Boosted Hydrogen Evolution via Molten Salt Synthesis of Vacancy-Rich MoS_xSe_2-x Electrocatalysts

MoS_xSe_2-x emerges as a potent alternative to Pt-based electrodes in the electrochemical hydrogen evolution reaction (HER), although its practical application is hindered by suboptimal synthetic methods.

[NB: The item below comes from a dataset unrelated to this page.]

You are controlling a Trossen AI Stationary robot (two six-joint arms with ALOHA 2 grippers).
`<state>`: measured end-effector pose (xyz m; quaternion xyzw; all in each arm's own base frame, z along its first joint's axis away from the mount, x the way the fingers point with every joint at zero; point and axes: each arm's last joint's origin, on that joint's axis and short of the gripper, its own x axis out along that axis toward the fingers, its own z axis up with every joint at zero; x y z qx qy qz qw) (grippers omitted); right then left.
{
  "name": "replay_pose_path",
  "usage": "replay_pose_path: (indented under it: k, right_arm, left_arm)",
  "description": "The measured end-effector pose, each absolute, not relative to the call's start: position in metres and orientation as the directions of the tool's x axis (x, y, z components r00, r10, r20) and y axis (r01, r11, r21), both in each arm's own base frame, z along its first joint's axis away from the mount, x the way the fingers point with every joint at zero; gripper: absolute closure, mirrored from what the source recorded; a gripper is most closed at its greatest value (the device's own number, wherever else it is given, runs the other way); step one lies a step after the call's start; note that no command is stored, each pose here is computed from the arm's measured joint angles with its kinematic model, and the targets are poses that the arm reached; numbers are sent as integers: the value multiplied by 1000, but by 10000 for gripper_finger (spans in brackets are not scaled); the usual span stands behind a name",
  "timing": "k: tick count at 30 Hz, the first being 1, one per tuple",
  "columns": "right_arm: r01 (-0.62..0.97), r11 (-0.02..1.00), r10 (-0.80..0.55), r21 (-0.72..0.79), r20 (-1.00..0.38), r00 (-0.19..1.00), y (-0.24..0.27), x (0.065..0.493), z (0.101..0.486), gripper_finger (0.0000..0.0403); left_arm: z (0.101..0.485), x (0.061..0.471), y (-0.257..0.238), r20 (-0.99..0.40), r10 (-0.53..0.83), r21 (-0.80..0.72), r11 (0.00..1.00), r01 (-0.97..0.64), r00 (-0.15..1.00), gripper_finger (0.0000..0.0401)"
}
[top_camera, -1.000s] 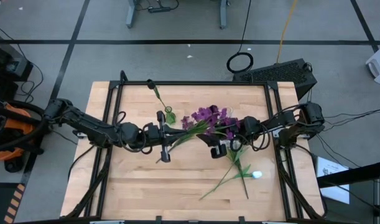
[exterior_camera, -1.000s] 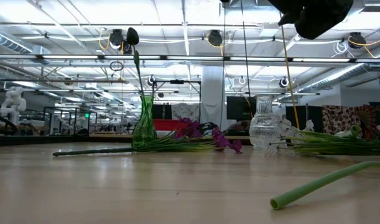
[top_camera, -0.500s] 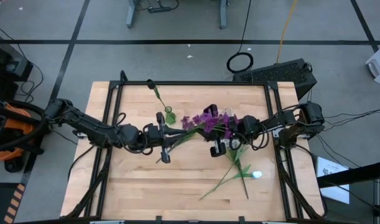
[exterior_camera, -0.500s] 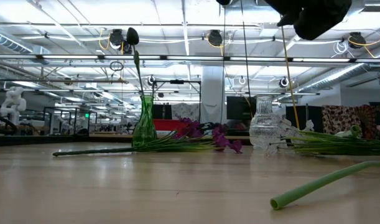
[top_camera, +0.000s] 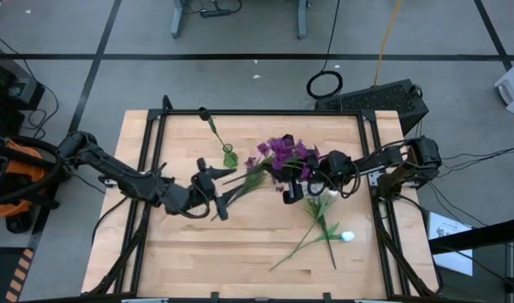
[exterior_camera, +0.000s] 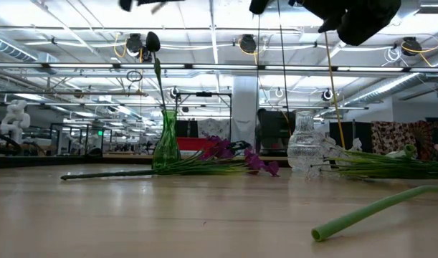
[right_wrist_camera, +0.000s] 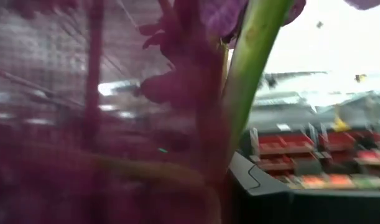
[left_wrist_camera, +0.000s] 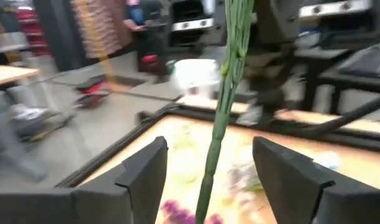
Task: Sort flowers into vase by color
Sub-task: Put the right purple flowers into the green vase
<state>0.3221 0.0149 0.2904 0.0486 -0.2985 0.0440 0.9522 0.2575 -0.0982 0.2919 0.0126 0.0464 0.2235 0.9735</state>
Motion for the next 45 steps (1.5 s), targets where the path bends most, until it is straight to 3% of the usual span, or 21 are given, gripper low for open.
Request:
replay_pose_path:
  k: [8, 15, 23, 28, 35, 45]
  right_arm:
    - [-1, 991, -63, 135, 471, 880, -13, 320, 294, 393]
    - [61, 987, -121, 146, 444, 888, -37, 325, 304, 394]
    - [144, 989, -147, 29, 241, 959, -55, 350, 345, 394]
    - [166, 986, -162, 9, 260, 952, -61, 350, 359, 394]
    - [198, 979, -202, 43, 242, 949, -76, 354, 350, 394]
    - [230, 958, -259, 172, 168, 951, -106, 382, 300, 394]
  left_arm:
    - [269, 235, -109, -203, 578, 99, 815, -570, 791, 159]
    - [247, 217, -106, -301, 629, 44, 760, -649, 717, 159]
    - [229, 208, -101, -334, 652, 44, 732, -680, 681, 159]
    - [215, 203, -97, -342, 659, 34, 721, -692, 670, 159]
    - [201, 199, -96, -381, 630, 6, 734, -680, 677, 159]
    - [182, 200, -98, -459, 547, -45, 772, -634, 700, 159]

Herein, a KSCN molten salt strategy is introduced, enabling the straightforward synthesis of MoS_xSe_2-x at a modest temperature of 320 °C through a one-step heating process involving Se powder and Na₂MoO₄ in a muffle furnace. It is elucidated that MoO₄^2- facilitates the decomposition of KSCN to S^2-, which subsequently activates Se powder, culminating in the formation of the Se_xS^2- polyanion. This polyanion then interacts with MoO₄^2-, yielding MoS_xSe_2-x characterized by a profusion of anion vacancies. This is attributed to the introduction of Se heteroatoms, causing lattice distortion and the substantial steric hindrance of Se_xS^2-, limiting crystal growth. Theoretical analyses indicate that the presence of Se atoms and anion vacancies collaboratively modulates the electronic structure of MoS_xSe_2-x. This results in a minimized band gap of 0.88 eV and an almost zero ΔG_H* of 0.09 eV in the optimized MoS_1.5Se_0.5. Consequently, MoS_1.5Se_0.5 exhibits remarkable HER performance, characterized by a low η₁₀ of 103 mV and a minimal Tafel slope of 33 mV dec^-1, alongside robust stability. This research not only unveils a potent electrocatalyst for HER but also introduces a simplified synthesis strategy for transition metal selenosulfides, broadening their applicability across various domains.